Fa male vedere la melanconia e la serietà nel viso di un bambino, perché la sua dovrebbe essere l’età della gioia, della spensieratezza, dei giochi felici e chiassosi, ma Mohamad Zakaria non ha mai conosciuto altro che la miseria in cui vive con la sua famiglia, un padre disoccupato, la mamma, due sorelline, una delle quali disabile.
Non può sorridere. E come lui altri mille ed altri mille ancora. Conosciamo tutti la situazione dei palestinesi, profughi nella loro terra, prigionieri di un potere israeliano che non potrà mai riconoscere la pienezza dei loro diritti perché dovrebbe restituire loro la Patria che gli ha sottratto con la forza delle armi.
Ma, ora, non ci interessa entrare nel merito del conflitto mediorientale, perché la nostra attenzione si volge ai bambini che ne sono le prime vittime, le più indifese, le più innocenti per chiederci cosa possiamo fare per loro.
In un terra lontana, non solo geograficamente, possiamo fare quel lo che la solidarietà suggerisce avvalendoci dell’opera preziosa dell’ “Associazione di amicizia italo-palestinese“, con sede a Firenze, in viale Matteotti n. 27, diretta da Mariano Mingarelli e Marina Maltoni.

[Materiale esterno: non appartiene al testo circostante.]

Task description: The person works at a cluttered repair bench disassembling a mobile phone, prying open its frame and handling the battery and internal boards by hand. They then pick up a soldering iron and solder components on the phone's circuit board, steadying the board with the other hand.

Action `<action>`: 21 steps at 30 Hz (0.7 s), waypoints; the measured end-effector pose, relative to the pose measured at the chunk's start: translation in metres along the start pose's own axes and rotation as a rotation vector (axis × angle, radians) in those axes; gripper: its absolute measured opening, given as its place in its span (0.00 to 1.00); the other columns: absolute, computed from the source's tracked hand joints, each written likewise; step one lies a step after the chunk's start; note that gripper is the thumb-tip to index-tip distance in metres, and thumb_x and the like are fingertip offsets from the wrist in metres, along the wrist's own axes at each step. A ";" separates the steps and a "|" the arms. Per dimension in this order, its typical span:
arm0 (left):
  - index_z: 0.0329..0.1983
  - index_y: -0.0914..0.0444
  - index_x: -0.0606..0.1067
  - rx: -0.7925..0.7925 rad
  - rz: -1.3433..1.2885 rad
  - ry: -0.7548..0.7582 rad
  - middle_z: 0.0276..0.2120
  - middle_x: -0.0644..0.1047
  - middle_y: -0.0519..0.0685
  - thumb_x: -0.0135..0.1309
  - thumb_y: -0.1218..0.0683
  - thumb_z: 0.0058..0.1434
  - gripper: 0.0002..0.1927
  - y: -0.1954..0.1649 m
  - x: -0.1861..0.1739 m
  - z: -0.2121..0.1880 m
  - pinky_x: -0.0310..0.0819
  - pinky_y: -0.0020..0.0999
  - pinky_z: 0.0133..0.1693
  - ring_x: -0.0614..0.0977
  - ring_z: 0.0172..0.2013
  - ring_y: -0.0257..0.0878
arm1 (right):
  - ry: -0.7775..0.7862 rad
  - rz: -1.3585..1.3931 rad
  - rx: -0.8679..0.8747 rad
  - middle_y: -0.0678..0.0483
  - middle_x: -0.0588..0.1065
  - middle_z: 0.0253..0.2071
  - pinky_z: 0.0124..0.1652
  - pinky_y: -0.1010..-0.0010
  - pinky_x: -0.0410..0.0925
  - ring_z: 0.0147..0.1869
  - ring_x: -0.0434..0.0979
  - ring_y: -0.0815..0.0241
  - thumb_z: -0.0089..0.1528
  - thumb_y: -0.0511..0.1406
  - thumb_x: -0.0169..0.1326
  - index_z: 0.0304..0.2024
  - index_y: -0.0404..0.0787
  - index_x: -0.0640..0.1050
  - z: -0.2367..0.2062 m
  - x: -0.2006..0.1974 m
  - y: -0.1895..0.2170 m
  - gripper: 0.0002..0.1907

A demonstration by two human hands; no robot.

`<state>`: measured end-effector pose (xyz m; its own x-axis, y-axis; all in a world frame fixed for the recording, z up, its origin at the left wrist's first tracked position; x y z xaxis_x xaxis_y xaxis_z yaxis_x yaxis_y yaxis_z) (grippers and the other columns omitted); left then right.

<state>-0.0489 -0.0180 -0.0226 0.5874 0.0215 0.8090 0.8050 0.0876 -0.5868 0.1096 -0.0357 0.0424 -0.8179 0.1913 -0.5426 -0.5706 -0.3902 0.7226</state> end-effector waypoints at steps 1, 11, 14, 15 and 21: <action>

Un’associazione senza scopi di lucro, apolitica nel senso che non esprime un’ideologia e neanche una posizione politica in senso proprio, fermo restando che è schierata con il popolo palestinese e la sua causa, peraltro condivisibili da tanti, da tutti se tutti conoscessero la storia e la sofferenza di questo popolo.
L’associazione si occupa di bambini, di coloro che innocenti paga no il prezzo più alto di una guerra che l’indifferenza del mondo ha reso eterna e senza fine.
Tante volte, su questo sito, abbiamo parlato dell’infanzia, dei bambini che sono il nostro futuro, che rappresentano l’avvenire di una umanità che non sa più come crescerli e che ostenta spesso nei loro confronti una crudeltà che ricopre d’ignominia un mondo che si definisce civile.
Fra questi bambini dimenticati ed oppressi, spiccano quelli della Palestina di Gaza, dei campi profughi, della miseria e del pianto che nessuno osa mostrare in televisione per timore di apparire anti-israeliano, quando viceversa parlarne ed occuparsi di loro significa semplicemente non rinunciare alla propria umanità in nome della politica.
Faremo per loro tutto quello che è nelle nostre possibilità fare perché lo suggerisce e lo impone la coscienza e l’amore per l’infanzia che consideriamo al di sopra delle parti, dei conflitti, della politica e delle ideologie.
Non sappiamo quanto la nostra azione potrà portare giovamento a questi bambini, ma la porteremo avanti con costanza ed impegno, sperando che un giorno sul viso di uno tanti Mohamad Zakaria si possa scorgere l’ombra di un sorriso ad illuminare i visini tristi e melanconici di chi nulla ha ma avverte la presenza di quanti sono loro vicini nella speranza che per loro ci sia un futuro che non sappia solo di fame, di morte e di prigionia, ma che abbia il sapore della vita e della libertà.